Lisa Shirley

Lisa Shirley has a Master of Fine Arts in writing from Sarah Lawrence College.  She has been published in several places, included Sidewalks, The Carleton Miscellany and The Interlochen Review.  She is sansei (third generation Japanese American) — her mother’s family came from Kyushu in the early 1900s.  She currently lives just outside New York City and works as a librarian to support her poetry habit.

 

 

Reunion Blues

There is something boring about me.
I mean, I have no idea how to get a gun and I have never
bought crack ­­– is there a brochure I can pick up?
People on the street never approach me if their business is the least unseemly,
but my friends come back from a walk in the park
with flyers for  “Big Daddy’s Piercing Parlor – bifurcation a specialty.”

I’m good with directions though,
I know how to drive from Minneapolis to Albuquerque without getting lost:
take 35W south to Texas, turn right. 

Maybe this is just mid-life kicking –
I am 38 . . . but I don’t smoke.

So I’m 38,
never married, no kids,
don’t have a job or a PhD.,
don’t have Siamese cats and live in the Berkeley Hills with a lover.

No money for a Porsche, even at 38,
so I’ll have to be satisfied with my first leather coat,
black and buttery smooth with a scent so delicate
it catches me only when I move.
Satisfied with the red hair dyed
to make me look like the woman I never was,
but someone passing might think, just perhaps, that I am.

 

After Chemo

                 for my mother, Hana Sonoda

She wears her skin lightly,
just covering the brightness of her bones.
As she walks towards the altar,
her skull gleams through a halo of hair
like the relics encased in candlelight.

Alabaster Wednesday – ashes
lowered onto her forehead shining with sweat.

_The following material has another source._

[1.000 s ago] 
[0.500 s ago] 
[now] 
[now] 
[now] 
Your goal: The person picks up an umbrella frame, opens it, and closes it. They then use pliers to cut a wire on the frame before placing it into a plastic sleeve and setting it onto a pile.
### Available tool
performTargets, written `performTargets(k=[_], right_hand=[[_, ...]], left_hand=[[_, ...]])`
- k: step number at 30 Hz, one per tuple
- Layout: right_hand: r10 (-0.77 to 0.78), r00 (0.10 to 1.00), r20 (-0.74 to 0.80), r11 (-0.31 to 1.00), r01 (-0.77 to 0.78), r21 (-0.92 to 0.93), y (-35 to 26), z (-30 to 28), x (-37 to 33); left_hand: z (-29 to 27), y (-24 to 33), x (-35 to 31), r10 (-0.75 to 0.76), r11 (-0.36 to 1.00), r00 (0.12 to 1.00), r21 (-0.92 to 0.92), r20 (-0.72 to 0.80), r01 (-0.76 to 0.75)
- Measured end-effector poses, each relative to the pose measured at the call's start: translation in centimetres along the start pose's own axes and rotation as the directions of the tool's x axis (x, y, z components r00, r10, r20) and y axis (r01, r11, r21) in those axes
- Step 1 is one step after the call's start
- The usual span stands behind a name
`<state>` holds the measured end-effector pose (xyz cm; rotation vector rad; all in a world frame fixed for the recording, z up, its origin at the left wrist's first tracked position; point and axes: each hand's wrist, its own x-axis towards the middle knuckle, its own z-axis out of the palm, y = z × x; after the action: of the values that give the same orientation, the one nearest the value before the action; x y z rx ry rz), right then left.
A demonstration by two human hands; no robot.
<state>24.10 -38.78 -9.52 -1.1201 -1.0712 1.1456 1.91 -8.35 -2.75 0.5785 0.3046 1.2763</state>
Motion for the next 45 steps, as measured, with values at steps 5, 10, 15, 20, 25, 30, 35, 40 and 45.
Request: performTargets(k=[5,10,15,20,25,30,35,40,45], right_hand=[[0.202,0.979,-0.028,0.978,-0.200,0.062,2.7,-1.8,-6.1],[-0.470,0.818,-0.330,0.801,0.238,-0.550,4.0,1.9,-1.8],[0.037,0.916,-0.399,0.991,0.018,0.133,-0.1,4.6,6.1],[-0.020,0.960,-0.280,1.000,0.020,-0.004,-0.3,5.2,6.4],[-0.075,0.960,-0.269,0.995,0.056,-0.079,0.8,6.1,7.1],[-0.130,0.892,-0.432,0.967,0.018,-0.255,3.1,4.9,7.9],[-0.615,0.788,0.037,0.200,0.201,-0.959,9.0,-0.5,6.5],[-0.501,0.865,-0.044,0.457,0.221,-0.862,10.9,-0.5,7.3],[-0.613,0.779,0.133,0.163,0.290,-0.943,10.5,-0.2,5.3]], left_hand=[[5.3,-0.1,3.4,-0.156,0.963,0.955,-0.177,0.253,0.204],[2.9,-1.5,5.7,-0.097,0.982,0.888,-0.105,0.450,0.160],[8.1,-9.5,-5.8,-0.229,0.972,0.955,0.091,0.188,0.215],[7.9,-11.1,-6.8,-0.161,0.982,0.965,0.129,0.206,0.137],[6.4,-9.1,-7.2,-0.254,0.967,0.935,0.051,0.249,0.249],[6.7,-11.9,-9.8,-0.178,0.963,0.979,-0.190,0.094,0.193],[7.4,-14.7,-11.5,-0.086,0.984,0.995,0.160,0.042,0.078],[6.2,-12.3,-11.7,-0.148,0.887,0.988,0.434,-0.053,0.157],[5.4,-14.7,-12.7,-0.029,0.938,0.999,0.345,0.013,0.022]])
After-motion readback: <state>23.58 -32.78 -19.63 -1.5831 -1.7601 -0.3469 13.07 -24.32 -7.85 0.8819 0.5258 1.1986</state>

Later, awake while the moon sleeps,
she lies coiled in the heavy night,
she traces the swell,
the rise under her skin, still growing.

And she dreams
her fingernails longer,

sharper – she has the strength
to reach in and tear it all out.

This Lent she will give up everything.

 

An Almost Perfect Day

My mother lies still on the sofa – not really
a sofa, a futon on a wooden frame that folds
into a bed.  My mother lies still on the futon.  From Kyushu,
she brought these padded cotton mats, the covers spread
with peonies.  My mother lies so still 
on the futon.  The Japanese don’t have a real “F”,
more “H” mixed with “F” – “Huhfah” – “futon:”
(my mother lies still) difficult to say –
a futile huff.  And I’m waiting
for my sisters.  I called Susan.  No,
Laura, my real sister, biological sister. 
Laura will pick up Susan.  If they each drove alone,
they’d be here so much
sooner.  My mother unmoving
and unmovable behind me
while the sky begins
to lighten.  It’s clear, I can tell, even without
a lot of sun, even though the moon
has gone down.  The sky is clear
and I think it will be . . . – my mother –
the first time in two weeks – clear,
no snow, warm
for December, – the futon 
an almost perfect day:
mother –  a day for winter coats left
unzipped,  a day for thin
gloves, a day for scarves draped
just for the look, a day
for anything.

 

Fall

I hate fall.  It has nothing to do with changing leaves,
      the wind sharpening from the North, or the short days or the coming snow.

No, I hate fall because three years ago, from September on,
I watched my mother die – I saw her skin loosen and her body shrink
until she was no longer my fat, round-faced mother,
until she was no longer my fat mother watching TV while we eat dill pickles,  pepperoni and
       barely-cooked steaks smothered in garlic salt,
until she became shaky and frail, slapping her legs when they wouldn’t carry her, saying,
      “Stupid, stupid!” as if her body were a child to be shamed into working,
until she became like a chick, eating the painkillers and the vitamins, the shark cartilage and
      the papaya enzymes I held out to her.

I hated all of this: I hated being alone and not knowing what to do,
and I hated that whatever I did, she continued dying,
and I hated her because she continued dying,
and I hate myself because I think she finally chose death when she saw her dying was too hard
       on me,
and I hate myself because I wish she had died earlier, before I quit my job and moved home,
and I hate her because she smoked and maybe brought this on us both,
and I hate that it was me – that I couldn’t disappear and let my sisters, or my brother, take over,
and I hate myself because I wish that she had just continued growing thinner and thinner, never
      quite reaching the vanishing point, that the pain continued in her forever because, in the
      end, her dying wasn’t too hard on me,
and I hate her because she couldn’t continue dying. 

And this is why I hate fall
because every day I remember the last night –
sitting in the dark – 4 am – waiting for the paramedics –
listening to her breathing and every day I remember
that I never thought to cover her bare feet –
even after she said, “I’m cold.  I’m so cold.”